发音器 人工智能 威尔科克森符号秩检验 计算机科学 成对比较 数学 模式识别(心理学) 口腔正畸科 统计 医学 曼惠特尼U检验
作者
Marta Revilla‐León,Lucía Fernández-Estevan,Abdul B. Barmak,John C. Kois,Jorge Alonso Pérez‐Barquero
出处
期刊:Journal of Prosthetic Dentistry [Elsevier]
标识
DOI:10.1016/j.prosdent.2024.03.007
摘要

Abstract

Statement of problem

Maxillary and mandibular scans can be articulated in maximum intercuspal position (MIP) by using an artificial intelligence (AI) based program; however, the accuracy of the AI-based program locating the MIP relationship is unknown.

Purpose

The purpose of the present clinical study was to assess the accuracy of the MIP relationship located by using 4 intraoral scanners (IOSs) and an AI-based program.

Material and methods

Conventional casts of a participant mounted on an articulator in MIP were digitized (T710). Four groups were created based on the IOS used to record a maxillary and mandibular scan of the participant: TRIOS4, iTero, i700, and PrimeScan. Each pair of nonarticulated scans were duplicated 20 times. Three subgroups were created: IOS, AI-articulated, and AI-IOS-corrected subgroups (n=10).
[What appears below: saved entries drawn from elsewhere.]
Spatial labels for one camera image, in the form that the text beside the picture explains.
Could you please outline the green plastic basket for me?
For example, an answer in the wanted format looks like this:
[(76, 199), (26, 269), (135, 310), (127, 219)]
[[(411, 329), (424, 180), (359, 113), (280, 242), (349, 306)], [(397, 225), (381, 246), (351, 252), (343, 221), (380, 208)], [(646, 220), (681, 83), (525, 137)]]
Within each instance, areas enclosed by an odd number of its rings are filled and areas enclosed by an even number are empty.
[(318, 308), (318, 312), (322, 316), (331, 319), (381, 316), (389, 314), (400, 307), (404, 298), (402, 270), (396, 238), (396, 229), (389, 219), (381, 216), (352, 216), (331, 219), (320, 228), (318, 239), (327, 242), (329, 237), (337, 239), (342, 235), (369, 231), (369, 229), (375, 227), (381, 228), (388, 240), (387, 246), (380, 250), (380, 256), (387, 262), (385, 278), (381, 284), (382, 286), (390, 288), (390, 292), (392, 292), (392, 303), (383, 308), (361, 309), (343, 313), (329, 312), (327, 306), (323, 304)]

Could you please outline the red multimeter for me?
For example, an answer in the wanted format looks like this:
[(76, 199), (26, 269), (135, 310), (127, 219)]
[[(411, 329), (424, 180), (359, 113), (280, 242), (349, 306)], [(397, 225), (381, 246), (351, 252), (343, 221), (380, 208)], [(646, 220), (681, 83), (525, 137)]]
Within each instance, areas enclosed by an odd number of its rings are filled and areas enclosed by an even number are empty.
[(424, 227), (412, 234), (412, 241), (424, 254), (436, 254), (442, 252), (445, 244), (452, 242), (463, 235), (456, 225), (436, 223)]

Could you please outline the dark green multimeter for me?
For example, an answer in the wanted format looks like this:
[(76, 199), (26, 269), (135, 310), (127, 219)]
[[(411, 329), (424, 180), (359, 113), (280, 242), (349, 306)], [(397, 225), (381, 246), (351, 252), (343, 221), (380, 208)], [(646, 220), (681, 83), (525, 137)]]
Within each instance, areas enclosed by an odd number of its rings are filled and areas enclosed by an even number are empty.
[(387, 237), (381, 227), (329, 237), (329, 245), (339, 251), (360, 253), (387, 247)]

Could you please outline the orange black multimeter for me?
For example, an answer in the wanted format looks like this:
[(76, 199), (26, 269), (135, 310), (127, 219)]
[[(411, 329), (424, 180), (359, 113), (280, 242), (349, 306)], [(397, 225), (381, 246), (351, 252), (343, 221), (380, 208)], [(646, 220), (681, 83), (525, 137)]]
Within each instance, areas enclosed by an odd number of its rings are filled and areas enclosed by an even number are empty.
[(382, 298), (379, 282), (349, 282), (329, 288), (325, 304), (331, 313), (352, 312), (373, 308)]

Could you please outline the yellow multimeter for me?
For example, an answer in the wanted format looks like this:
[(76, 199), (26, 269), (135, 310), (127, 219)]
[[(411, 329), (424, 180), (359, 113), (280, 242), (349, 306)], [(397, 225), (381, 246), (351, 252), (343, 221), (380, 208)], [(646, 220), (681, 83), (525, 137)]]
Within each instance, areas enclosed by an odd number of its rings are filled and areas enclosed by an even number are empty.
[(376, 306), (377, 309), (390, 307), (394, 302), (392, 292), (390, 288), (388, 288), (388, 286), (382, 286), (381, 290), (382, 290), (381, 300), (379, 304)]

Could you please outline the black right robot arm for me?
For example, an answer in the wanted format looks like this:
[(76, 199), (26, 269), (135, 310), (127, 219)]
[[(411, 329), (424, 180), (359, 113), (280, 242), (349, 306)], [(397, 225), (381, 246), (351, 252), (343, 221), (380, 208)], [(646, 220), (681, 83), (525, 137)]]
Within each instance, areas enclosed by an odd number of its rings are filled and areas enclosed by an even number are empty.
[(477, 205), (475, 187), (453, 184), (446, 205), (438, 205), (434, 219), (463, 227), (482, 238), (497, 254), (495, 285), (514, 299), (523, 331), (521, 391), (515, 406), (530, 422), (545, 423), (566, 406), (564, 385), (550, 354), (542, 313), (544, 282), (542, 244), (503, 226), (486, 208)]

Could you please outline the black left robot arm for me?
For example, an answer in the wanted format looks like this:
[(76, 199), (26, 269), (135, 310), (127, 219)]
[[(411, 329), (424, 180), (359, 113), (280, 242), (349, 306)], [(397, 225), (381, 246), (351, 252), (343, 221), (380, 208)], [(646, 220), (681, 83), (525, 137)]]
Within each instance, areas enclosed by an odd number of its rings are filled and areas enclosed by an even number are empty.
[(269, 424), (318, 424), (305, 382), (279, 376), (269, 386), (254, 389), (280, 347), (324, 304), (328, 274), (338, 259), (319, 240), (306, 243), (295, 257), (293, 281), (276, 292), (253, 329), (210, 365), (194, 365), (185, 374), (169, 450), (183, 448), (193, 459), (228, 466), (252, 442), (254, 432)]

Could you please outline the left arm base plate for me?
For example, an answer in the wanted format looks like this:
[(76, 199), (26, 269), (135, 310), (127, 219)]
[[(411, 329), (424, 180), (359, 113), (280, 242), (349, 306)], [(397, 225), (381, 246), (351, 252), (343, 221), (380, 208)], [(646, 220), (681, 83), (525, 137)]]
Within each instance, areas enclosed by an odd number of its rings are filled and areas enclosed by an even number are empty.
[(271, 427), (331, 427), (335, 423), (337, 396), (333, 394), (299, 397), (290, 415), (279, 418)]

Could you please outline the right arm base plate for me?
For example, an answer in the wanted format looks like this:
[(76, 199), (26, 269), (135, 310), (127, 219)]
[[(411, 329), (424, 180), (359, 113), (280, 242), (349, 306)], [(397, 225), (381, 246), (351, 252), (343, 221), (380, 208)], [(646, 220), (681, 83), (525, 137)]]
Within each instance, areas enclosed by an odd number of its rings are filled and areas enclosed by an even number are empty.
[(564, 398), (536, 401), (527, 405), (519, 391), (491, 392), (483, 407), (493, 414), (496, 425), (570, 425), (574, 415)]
In the IOS-subgroup, 10 duplicated scans were articulated in MIP by using a bilateral occlusal record. In the AI-articulated subgroup, the remaining 10 duplicated scans were articulated in MIP by using an AI-based program (BiteFinder). In the AI-IOS-corrected subgroup, the same AI-based program was used to correct the occlusal collisions of the articulated specimens obtained in the IOS-subgroup. A reverse engineering program (Geomagic Wrap) was used to calculate 36 interlandmark measurements on the digitized articulated casts (control) and each articulated specimen. Two-way ANOVA and pairwise multiple comparison Tukey tests were used to analyze trueness (α=.05). The Levene and pairwise multiple comparison Wilcoxon rank tests were used to analyze precision (α=.05).

Results

Significant trueness discrepancies among the groups (P<.001) and subgroups (P<.001) were found, with a significant interaction group×subgroup (P<.001). The Levene test showed significant precision discrepancies among the groups (P<.001) and subgroups (P=.005). The TRIOS4 and iTero groups obtained better trueness and lower precision than the i700 and PrimeScan systems. Additionally, the AI-articulated subgroup showed worse trueness and precision than the IOS and AI-IOS-corrected subgroups. The AI-based program improved the MIP trueness of the scans articulated by using the iTero and PrimeScan systems but reduced the MIP trueness of the articulated scans obtained by using the TRIOS4 and i700.

Conclusions

The trueness and precision of the maxillomandibular relationship was impacted by the IOS system and program used to locate the MIP.